Cut to the Chase: You are what you eat, but the choice is yours

By Rebecca French Smith

For many, a good ribeye steak, chicken and bacon are all part of their daily diets – salads, corn, broccoli, apples, bananas, mangoes and green beans, too … but not asparagus, at least not for me.
It’s my prerogative not to like asparagus. But eating only fruits and vegetables is an absolutely acceptable diet, and it’s a preference for part of the population as well.
Then there are various levels of the dietary inclusion of meat and/or animal products in between omnivore and vegan. But unfortunately, people on differing sides of the proverbial meat-eating fence don’t always co-exist peacefully.
The New York Times recently opened a rather large can of worms when it sponsored an essay contest in which entrants were asked to make an ethical case for eating meat. At times, a person, omnivore or vegan, will try to influence another person’s way of eating based on their personal beliefs and preferences.
The contest’s creator, “The Ethicist” columnist Ariel Kaminer, noted that vegetarians and vegans often define their reasons for the way they eat ethically, while omnivores, or carnivores, do not, typically. So, here was their chance.
The contest judges were decidedly stacked in opposition to those attempting to explain their ethical position, and as a result the contest was called phony, at the very least unbalanced. Interestingly they did manage to choose a winning essay, written by a “farmworker, plant geek, agroecologist and foodie” from North Carolina, Jay Bost, a vegetarian, who became a vegan, who now chooses to eat meat.
Rather logically, Mr.

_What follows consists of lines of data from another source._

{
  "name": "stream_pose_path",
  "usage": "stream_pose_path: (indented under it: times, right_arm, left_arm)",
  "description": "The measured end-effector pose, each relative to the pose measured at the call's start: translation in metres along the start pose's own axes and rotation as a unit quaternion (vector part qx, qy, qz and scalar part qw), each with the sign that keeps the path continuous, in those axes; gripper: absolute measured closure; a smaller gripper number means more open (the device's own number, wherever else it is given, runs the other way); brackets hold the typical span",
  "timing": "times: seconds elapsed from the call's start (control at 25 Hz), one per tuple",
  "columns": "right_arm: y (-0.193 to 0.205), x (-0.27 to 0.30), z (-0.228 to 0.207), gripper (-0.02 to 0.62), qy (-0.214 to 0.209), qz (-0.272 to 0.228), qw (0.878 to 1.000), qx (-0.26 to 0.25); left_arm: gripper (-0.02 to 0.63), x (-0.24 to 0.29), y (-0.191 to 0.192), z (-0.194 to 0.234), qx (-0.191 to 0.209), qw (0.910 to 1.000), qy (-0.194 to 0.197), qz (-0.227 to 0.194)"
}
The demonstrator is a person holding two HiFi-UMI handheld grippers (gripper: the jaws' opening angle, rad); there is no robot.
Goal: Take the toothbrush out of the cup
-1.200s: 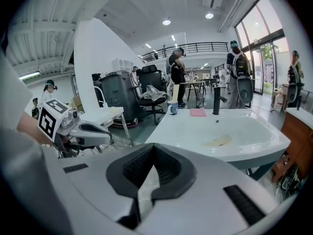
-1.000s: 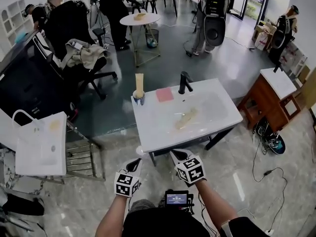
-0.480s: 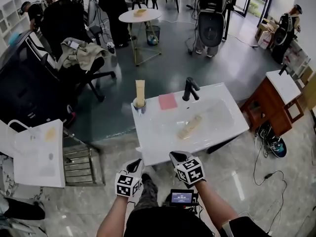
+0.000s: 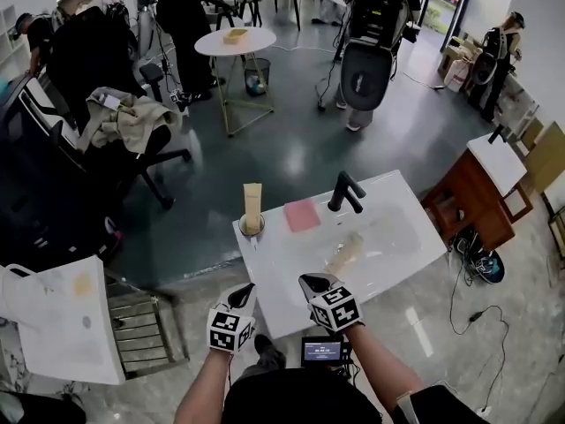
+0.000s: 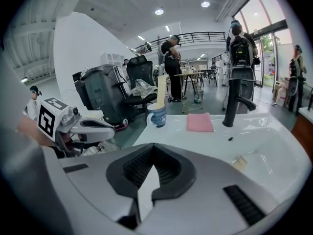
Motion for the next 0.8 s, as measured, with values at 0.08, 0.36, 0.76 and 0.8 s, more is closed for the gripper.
stream_pose_path:
  times: [0.08, 0.36, 0.76, 0.8]
  right_arm:
    - [-0.006, 0.007, -0.002, 0.586, 0.004, 0.002, 1.0, 0.004]
    - [-0.017, 0.029, -0.021, 0.586, -0.006, 0.014, 1.0, -0.001]
    - [-0.055, 0.047, -0.053, 0.586, -0.064, 0.015, 0.996, -0.056]
    - [-0.058, 0.048, -0.056, 0.586, -0.067, 0.014, 0.996, -0.057]
  left_arm:
    - [0.597, 0.008, -0.006, 0.012, -0.001, 1.0, 0.004, -0.001]
    - [0.597, 0.032, -0.01, 0.026, -0.017, 0.9998, -0.002, 0.001]
    - [0.597, 0.05, -0.034, 0.03, -0.042, 0.9967, -0.067, -0.019]
    - [0.597, 0.052, -0.036, 0.029, -0.042, 0.9965, -0.07, -0.02]
Point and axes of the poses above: the fingertips, and each gripper's own axes: x forward along the fingers, z to its left, y out of its underside, the point moved 3 cm from there along -x, backward along the fingers, and after that the axes turned 3 degrees about y, right-handed, at the moved point
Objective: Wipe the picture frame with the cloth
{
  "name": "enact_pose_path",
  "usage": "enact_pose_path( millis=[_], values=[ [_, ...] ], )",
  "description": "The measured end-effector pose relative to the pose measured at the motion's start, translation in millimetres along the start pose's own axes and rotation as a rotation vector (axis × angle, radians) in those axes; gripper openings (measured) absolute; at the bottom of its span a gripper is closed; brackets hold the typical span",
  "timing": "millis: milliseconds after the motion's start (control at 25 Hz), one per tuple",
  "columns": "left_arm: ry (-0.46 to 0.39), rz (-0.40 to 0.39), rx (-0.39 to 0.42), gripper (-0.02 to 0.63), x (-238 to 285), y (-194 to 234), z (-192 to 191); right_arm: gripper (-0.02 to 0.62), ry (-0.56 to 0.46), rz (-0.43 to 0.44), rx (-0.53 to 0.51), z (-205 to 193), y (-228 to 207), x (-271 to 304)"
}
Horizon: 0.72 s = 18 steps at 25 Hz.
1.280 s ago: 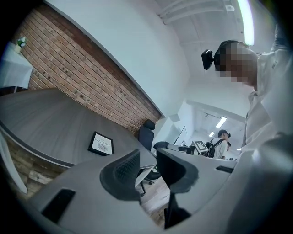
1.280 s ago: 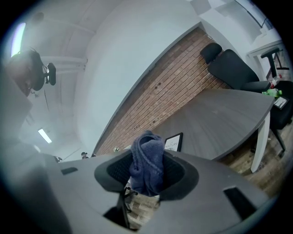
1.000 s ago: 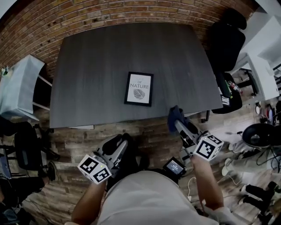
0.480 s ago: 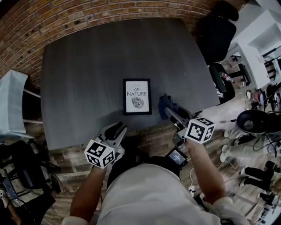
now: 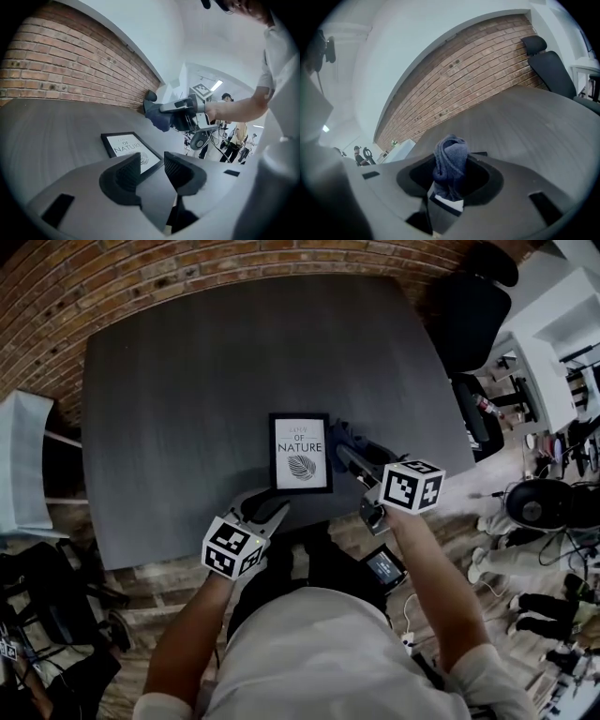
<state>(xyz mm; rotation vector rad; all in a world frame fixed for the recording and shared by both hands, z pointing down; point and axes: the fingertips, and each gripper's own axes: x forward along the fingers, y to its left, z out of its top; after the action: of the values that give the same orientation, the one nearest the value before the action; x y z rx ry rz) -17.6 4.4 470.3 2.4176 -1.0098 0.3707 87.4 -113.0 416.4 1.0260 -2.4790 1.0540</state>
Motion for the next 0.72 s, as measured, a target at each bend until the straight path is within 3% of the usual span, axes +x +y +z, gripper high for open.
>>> enact_pose_path(
  millis=[360, 520, 720],
  values=[
    [0.104, 0.037, 0.147, 0.199, 42.4, 15.9, -2.2, 0.160, 0.120, 0.057, -0.067, 20.7, -21.4, 83.1],
    [0.131, 0.080, 0.131, 0.196, 55.9, 33.8, -4.3, 0.160, 0.170, 0.094, -0.097, 26.4, -20.9, 121.7],
    [0.139, 0.123, 0.120, 0.043, 64.7, 57.1, -3.8, 0.160, 0.246, 0.113, -0.153, 22.2, -20.8, 162.5]
  ],
)
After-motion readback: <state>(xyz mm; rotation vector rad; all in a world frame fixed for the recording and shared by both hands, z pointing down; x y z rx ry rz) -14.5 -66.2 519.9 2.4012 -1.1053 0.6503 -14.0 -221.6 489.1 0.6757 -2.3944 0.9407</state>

Bost made his case for eating meat based on whether or not the animal was raised in an ethical manner and that process’s impact on the world as a whole. He made the same case for plant-based foods as well. But there was one area in which he struggled to find a definitive answer.
“The issue of killing of a sentient being, however, lingers,” Mr. Bost said. That is really the crux of it, the moral and ethical dilemma, which is something that each of us must decide for ourselves. So upon returning to being an omnivore, Mr. Bost based his choices on three things: Accept the reality that death begets life, choose food that is raised and grown ethically and give thanks.
So what did the contest accomplish? Hopefully a level of respect, which is somewhat one-sided in the ongoing debate.
During the contest period, a California cattleman wrote an op-ed for Fox News in which he expressed no desire to convert anyone from being a vegan. He respected their personal choice, and that’s really what it boils down to.
Ultimately, there may be disagreement on the definition of “ethical” and too many people succumb to the misinformation of groups like HSUS when it comes to the ethics of food production.  What may be logical for Mr. Bost, may not be logical to others. Decisions should be made based on the facts available, not innuendo from a New York Times columnist or self-professed agroecologist.
The choice is yours.

Rebecca French Smith, of Columbia, Mo. is a multi-media specialist for the Missouri Farm Bureau, the state’s largest farm organization.